*ASSIGNMENT*: Reproduce every line that appears below, precisely and completely.

[DATA Boundary: Start]

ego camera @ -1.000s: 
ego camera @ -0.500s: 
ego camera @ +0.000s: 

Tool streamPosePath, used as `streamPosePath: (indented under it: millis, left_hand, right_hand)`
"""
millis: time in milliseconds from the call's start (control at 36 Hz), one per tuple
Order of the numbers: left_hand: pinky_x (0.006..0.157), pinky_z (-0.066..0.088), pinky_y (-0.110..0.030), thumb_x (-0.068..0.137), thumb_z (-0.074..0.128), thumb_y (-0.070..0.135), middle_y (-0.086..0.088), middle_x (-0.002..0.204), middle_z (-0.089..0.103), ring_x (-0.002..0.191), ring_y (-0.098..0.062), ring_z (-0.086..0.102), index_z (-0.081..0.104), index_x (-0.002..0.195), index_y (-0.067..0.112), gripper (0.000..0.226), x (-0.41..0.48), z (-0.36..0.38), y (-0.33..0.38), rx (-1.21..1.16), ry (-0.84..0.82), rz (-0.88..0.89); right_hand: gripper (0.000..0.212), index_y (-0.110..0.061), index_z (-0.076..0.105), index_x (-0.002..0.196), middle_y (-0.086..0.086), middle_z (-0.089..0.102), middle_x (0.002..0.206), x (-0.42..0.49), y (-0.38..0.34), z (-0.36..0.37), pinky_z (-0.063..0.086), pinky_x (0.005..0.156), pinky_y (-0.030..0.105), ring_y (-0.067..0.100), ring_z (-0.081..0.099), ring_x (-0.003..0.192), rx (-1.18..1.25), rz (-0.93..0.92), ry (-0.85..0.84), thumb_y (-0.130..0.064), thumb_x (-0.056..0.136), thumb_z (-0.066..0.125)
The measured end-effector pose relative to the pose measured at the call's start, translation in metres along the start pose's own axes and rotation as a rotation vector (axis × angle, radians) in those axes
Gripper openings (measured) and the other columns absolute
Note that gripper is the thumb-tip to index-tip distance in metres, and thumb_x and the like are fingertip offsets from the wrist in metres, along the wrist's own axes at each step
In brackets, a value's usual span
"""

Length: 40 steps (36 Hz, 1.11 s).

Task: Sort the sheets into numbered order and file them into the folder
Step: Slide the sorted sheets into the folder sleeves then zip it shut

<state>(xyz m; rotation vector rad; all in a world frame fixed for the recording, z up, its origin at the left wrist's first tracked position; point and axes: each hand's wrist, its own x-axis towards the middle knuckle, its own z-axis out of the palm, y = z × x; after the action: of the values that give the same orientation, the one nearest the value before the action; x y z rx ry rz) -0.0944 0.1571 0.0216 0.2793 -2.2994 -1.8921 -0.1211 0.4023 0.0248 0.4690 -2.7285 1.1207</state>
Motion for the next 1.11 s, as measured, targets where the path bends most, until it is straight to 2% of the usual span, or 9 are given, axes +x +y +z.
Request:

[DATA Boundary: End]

*COMPLETED TASK*:
ego camera @ -1.000s: 
ego camera @ -0.500s: 
ego camera @ +0.000s: 

Tool streamPosePath, used as `streamPosePath: (indented under it: millis, left_hand, right_hand)`
"""
millis: time in milliseconds from the call's start (control at 36 Hz), one per tuple
Order of the numbers: left_hand: pinky_x (0.006..0.157), pinky_z (-0.066..0.088), pinky_y (-0.110..0.030), thumb_x (-0.068..0.137), thumb_z (-0.074..0.128), thumb_y (-0.070..0.135), middle_y (-0.086..0.088), middle_x (-0.002..0.204), middle_z (-0.089..0.103), ring_x (-0.002..0.191), ring_y (-0.098..0.062), ring_z (-0.086..0.102), index_z (-0.081..0.104), index_x (-0.002..0.195), index_y (-0.067..0.112), gripper (0.000..0.226), x (-0.41..0.48), z (-0.36..0.38), y (-0.33..0.38), rx (-1.21..1.16), ry (-0.84..0.82), rz (-0.88..0.89); right_hand: gripper (0.000..0.212), index_y (-0.110..0.061), index_z (-0.076..0.105), index_x (-0.002..0.196), middle_y (-0.086..0.086), middle_z (-0.089..0.102), middle_x (0.002..0.206), x (-0.42..0.49), y (-0.38..0.34), z (-0.36..0.37), pinky_z (-0.063..0.086), pinky_x (0.005..0.156), pinky_y (-0.030..0.105), ring_y (-0.067..0.100), ring_z (-0.081..0.099), ring_x (-0.003..0.192), rx (-1.18..1.25), rz (-0.93..0.92), ry (-0.85..0.84), thumb_y (-0.130..0.064), thumb_x (-0.056..0.136), thumb_z (-0.066..0.125)
The measured end-effector pose relative to the pose measured at the call's start, translation in metres along the start pose's own axes and rotation as a rotation vector (axis × angle, radians) in those axes
Gripper openings (measured) and the other columns absolute
Note that gripper is the thumb-tip to index-tip distance in metres, and thumb_x and the like are fingertip offsets from the wrist in metres, along the wrist's own axes at each step
In brackets, a value's usual span
"""

Length: 40 steps (36 Hz, 1.11 s).

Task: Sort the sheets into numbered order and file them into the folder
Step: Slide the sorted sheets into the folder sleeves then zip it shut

<state>(xyz m; rotation vector rad; all in a world frame fixed for the recording, z up, its origin at the left wrist's first tracked position; point and axes: each hand's wrist, its own x-axis towards the middle knuckle, its own z-axis out of the palm, y = z × x; after the action: of the values that give the same orientation, the one nearest the value before the action; x y z rx ry rz) -0.0944 0.1571 0.0216 0.2793 -2.2994 -1.8921 -0.1211 0.4023 0.0248 0.4690 -2.7285 1.1207</state>
Motion for the next 1.11 s, as measured, targets where the path bends most, until it is straight to 2% of the usual span, or 9 are given, axes +x +y +z.
Request:

This finishes the exercise.